The Bangz ft. New Boyz-“Found My Swag”


Rumor has it that Asylum is quite pleased with their grand New Boyz investment and why not. The label made their investment back off “You’re a Jerk” alone. Despite having Ray J, second single “Tie Me Down,” cracked the top 40, and of course, they share all 360 degrees of the action. The rest of the jerkin’ kids aren’t doing too shabbily either, a Sunday Styles New York Times feature reported that the Pink Dollaz recently worked with M.I.A., ensuring them hipster love for an eternity or least a few hours.  Y.G. became the first West Coast rapper signed to Def Jam since Warren G. And the biggest dance crew, The Rangers, recently released a debut album, Jerkin’ is a Habit Vol. 1, and appeared in the video for Snoop’s “I Wanna Rock.” It’ll need more radio hits to sustain itself though, and  “Found My Swag” is a prime candidate. Light, danceable, and fun, it’s an archetypal Middle School dance song and that will always have a value.

Bishop Lamont-“My Mama”


I don’t trust you if you aren’t a sucker for the “Dear Mama” rap song. You either have no soul, own several copies of “Going Rogue,” or both. Bishop does soft-hearted hard-core as well as anyone (that came out wrong) and he remains my favorite rhymer of the New West. Too bad The Reformation will probably never see the light of day and only exist as another symbol to illustrate the fucked up state of the major label system. Argue all you want, then produce the Nipsey Hussle, Jay Rock, or Glasses Malone records for me while you’re at it.

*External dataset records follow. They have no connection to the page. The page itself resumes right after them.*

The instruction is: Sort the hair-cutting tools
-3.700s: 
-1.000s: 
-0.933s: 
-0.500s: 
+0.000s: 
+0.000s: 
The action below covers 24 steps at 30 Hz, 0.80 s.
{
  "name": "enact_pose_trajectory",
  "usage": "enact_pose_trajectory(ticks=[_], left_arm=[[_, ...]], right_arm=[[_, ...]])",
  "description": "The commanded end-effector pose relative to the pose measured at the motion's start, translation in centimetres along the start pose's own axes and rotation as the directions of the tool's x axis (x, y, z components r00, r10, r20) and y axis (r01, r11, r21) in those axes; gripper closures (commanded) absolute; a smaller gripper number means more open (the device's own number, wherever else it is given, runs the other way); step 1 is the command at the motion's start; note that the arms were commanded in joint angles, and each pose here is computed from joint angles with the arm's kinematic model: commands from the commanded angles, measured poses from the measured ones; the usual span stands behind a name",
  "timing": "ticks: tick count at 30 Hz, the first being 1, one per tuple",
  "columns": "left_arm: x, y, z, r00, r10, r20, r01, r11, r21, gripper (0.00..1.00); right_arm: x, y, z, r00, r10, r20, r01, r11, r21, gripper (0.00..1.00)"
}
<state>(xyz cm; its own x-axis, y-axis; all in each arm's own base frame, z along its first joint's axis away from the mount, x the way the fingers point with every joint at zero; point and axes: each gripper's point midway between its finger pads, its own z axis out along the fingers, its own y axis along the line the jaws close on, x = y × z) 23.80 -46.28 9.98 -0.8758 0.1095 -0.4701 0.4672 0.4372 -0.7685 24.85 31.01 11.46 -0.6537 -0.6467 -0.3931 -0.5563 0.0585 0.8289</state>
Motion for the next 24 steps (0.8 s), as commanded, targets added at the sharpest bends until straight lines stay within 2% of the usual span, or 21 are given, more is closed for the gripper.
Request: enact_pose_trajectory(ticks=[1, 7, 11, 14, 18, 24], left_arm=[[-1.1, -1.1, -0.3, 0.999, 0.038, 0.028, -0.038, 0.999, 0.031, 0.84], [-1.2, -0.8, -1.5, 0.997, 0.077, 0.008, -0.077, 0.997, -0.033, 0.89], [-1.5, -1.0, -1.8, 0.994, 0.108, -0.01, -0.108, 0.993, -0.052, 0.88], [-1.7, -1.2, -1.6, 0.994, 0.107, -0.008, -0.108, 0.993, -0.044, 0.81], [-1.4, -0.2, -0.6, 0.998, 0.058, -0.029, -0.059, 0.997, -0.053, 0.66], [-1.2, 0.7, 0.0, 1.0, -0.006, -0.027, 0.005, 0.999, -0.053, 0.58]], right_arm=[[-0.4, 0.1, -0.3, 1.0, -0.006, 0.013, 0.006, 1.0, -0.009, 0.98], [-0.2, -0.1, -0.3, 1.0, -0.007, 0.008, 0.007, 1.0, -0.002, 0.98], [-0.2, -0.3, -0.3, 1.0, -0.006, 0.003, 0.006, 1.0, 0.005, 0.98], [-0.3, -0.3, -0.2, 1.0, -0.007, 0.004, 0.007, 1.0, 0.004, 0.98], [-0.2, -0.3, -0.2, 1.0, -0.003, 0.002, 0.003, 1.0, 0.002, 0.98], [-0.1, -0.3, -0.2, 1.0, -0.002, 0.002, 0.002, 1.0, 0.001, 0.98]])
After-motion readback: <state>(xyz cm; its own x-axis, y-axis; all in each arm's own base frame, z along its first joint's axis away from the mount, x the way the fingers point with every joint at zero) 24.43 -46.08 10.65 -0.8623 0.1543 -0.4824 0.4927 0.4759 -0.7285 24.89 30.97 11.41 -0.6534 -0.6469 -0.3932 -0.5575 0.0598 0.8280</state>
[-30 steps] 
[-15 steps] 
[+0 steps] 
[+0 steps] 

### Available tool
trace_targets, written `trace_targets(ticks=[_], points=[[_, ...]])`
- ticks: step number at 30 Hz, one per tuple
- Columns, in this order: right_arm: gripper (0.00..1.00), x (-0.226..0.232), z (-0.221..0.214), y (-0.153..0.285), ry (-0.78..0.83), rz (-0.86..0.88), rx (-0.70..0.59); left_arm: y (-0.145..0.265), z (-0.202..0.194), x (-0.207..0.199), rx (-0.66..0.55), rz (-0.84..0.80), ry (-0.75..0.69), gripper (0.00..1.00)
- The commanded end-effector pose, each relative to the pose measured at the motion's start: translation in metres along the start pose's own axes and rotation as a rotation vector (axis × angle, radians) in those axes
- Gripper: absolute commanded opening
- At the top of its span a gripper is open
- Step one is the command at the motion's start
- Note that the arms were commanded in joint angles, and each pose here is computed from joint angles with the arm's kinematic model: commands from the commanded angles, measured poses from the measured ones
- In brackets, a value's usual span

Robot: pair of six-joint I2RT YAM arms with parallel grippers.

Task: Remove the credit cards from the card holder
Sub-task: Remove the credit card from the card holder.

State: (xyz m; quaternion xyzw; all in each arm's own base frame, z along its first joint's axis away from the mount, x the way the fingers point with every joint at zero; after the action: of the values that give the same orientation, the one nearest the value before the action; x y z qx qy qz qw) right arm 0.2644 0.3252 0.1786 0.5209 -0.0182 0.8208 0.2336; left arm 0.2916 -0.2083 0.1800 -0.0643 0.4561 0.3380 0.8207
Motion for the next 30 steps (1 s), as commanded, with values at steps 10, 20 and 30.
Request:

Danny-“Mama I Want to Fucking Sing”


You will hear more about this come year-end time, so I’ll go easy now. Where is Danny? is the album I had always hoped that South Carolina-raised, Def Jux-signed, Danny Swain would make. It’s his third in three years and the best of the bunch, the first to build past his obvious Native Tongues inspirations and tread entirely new ground, a dizzying array of orchestral samples, chimerical boasts, and pleasant weirdness. Think Lupe Fiasco but goofier, possibly on psychedelics, and trying to make Operation Doomsday if he didn’t know that it already existed. Despite an accidental Imeem leak that caused this to be released for free, it has been heartening to see rave reviews from Dart Adams, Rock the Dub, and Potholes in My Blog.  The kid deserves it. I probably could’ve picked a half dozen favorite tracks to highlight, but I picked this one for its Serge Gainsbourg sample, which may be the first since Solaar. What can I say, I have a sentimental affection for lascivious chain-smoking French crooners. You want the whole album. True story.

G-Side-“Ain’t No”


As always, the Straight Bangin’ review of G-Side’s Huntsville International, circumvents the need for me to add my two cents. Out of the leftovers on the odds and sods comp, Code Black, “Ain’t No,” is my pick. It’s a ideal trunk-rattling jam that sounds as good on languid LA rides as it probably does in Huntsville, the sort of thing that makes you thankful that the weather is usually warm enough to keep your windows rolled down. G-Side have been conspicuously left out of the discussion on street rappers marketed to bloggers, even though they lurk in comment sections like their name was Tray. Which is fine, rap could use more a lot more G-Side’s and they deserve the shine–even if Block Beataz may or may not believe OAKENFOLD IS GOD.

Y.T.-“Skinny Ass Nigga”

Y.G-“Just Broke Up”

Y.B.-“I’m Stuck”

These are three of the most popular jerk rappers. Their names are evidence that perhaps we should worry about the stunted vocabulary  of today’s youth. The fact that kids are bragging about being skinny and wearing skinny jeans is a good thing, unless it is not.